How does the standard of England’s Women’s County Championship compare to Australia’s Women’s National Cricket League? Perhaps one player’s stats tell a story?
New South Wales’ Kara Sutherland had a pretty indifferent season in the WNCL in 2014-15. In 7 matches, the all-rounder took only 3 wickets at 52 and (admittedly batting down the order) scored just 1 run in 4 innings, averaging 0.5 thanks to a couple of not-outs. Looking back at previous years, the story is a similar one: Sutherland is a very good club player, who probably isn’t quite classy enough to play at the highest level of domestic cricket in Australia.
Consequently, it was something of a surprise when Kent – England’s reigning county champions, and home to (among others) England captain Charlotte Edwards and four other contracted England players – signed Sutherland as their “overseas” for the 2015 Women’s County Championship.

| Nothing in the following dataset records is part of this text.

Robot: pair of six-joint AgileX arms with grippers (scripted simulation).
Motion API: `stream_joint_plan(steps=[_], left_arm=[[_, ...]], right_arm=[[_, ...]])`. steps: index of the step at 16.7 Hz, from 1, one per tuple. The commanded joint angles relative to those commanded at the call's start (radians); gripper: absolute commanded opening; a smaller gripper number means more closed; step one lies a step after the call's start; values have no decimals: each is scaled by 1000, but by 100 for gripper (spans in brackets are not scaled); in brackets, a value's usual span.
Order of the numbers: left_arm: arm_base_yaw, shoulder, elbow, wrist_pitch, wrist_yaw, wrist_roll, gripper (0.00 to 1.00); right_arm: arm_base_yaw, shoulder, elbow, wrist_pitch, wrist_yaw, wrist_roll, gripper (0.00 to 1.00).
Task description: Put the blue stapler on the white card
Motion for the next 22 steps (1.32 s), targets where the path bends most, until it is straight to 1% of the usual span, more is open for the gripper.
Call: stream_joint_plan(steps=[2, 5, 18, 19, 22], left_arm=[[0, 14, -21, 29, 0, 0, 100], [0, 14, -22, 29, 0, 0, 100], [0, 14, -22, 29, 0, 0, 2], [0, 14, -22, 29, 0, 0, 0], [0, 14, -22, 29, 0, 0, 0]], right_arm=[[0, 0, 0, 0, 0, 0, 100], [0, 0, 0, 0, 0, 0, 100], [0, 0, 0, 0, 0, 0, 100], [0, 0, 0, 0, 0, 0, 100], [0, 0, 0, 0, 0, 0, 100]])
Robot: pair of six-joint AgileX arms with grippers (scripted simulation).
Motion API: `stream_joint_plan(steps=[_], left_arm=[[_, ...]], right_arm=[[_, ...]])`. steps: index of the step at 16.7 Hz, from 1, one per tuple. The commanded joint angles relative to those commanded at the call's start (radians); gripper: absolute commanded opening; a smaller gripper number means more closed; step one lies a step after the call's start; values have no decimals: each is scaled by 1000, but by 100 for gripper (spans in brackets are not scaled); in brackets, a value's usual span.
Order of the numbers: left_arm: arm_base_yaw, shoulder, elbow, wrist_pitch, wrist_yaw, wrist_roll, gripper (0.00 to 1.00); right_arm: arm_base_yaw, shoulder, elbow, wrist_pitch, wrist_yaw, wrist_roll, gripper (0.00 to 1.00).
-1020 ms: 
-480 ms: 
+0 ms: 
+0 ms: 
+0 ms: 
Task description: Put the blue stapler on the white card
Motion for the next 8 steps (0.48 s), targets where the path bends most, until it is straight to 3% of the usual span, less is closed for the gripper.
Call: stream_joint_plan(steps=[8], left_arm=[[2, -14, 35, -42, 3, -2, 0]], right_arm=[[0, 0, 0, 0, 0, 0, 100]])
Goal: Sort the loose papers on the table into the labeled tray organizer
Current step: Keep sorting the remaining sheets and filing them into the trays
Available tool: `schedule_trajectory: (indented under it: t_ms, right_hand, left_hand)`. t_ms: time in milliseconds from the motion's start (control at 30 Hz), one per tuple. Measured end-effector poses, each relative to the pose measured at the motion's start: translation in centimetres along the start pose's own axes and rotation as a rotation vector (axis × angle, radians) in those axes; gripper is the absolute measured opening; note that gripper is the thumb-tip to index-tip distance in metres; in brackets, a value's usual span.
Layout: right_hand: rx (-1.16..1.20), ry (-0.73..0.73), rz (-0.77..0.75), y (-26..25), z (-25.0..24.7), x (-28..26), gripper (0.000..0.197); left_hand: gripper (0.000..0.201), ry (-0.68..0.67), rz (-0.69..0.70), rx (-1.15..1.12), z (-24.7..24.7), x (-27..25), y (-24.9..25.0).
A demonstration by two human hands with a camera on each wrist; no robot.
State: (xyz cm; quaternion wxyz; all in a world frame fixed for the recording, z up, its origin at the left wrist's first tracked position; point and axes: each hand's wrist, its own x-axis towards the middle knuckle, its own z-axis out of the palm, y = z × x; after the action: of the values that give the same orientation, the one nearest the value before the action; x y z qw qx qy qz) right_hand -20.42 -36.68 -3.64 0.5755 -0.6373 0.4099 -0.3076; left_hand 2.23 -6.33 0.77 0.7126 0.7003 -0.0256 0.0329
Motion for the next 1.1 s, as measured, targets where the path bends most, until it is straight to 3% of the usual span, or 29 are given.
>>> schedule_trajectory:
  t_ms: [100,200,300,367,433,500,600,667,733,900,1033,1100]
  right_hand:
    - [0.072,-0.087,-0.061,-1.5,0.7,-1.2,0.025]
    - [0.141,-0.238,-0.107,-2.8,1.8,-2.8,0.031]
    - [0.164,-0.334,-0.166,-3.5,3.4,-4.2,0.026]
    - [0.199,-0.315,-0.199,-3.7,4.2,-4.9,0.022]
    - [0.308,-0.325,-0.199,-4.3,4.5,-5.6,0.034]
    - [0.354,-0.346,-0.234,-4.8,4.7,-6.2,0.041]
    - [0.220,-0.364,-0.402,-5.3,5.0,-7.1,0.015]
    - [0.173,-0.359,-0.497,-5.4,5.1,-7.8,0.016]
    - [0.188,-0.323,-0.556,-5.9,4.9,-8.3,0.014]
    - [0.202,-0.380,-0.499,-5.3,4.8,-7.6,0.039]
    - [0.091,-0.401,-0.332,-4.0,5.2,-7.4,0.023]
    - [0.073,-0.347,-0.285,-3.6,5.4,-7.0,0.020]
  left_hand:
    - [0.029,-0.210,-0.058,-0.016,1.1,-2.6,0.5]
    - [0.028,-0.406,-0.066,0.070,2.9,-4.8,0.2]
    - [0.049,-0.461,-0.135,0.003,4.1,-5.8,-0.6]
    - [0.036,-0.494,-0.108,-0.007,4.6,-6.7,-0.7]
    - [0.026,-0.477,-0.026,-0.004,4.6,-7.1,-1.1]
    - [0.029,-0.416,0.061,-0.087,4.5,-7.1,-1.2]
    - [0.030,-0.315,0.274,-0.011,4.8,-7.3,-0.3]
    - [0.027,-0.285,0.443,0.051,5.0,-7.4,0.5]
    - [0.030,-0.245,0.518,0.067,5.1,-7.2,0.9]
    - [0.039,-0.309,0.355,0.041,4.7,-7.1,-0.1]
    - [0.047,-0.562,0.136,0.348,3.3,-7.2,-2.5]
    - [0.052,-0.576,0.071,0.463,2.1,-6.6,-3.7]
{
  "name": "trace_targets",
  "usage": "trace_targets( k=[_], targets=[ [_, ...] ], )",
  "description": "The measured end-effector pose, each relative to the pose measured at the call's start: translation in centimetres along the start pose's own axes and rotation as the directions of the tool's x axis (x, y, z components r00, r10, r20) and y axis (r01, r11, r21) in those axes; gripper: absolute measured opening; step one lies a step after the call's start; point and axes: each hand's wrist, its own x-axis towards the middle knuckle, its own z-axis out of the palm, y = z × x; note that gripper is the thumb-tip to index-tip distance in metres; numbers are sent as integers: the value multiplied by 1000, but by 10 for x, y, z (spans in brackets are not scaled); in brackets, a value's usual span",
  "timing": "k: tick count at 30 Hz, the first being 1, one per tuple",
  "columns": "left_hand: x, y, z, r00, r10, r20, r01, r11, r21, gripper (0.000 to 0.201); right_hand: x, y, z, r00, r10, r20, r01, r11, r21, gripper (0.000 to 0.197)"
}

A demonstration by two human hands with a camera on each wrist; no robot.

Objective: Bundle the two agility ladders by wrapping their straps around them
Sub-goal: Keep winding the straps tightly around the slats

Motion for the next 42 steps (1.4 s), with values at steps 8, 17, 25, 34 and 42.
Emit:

But watching Sutherland play for Kent against Berkshire and Ireland in the T20s, however, was something of a revelation – she looked pretty good, bowling at a similar pace to Daisy Gardner, who I rate as probably the best “county” bowler (excluding England and Academy players) around at the moment; and Sutherland’s stats reflect this. So far this season, she has taken 9 wickets at 21. Meanwhile with the bat, she averages 16 – not spectacular… but a lot better than 0.5!
As commentators, we’ve often wondered about the relative standard of the Women’s County Championship compared to the WNCL; and it is usually taken as a “given” that WNCL is the stronger.
But it can be difficult to find hard facts to back-up this hunch; and that is why The Strange Case of Kara Sutherland is so interesting. A player who struggles in WNCL but looks pretty good in the Women’s County Champs? I’d say this was rather strong evidence that domestic cricket in Australia is of a much higher standard than it is here… and that is a big part of why we need the ECB’s new Womens Cricket Super League to succeed in its mission to strengthen our domestic game.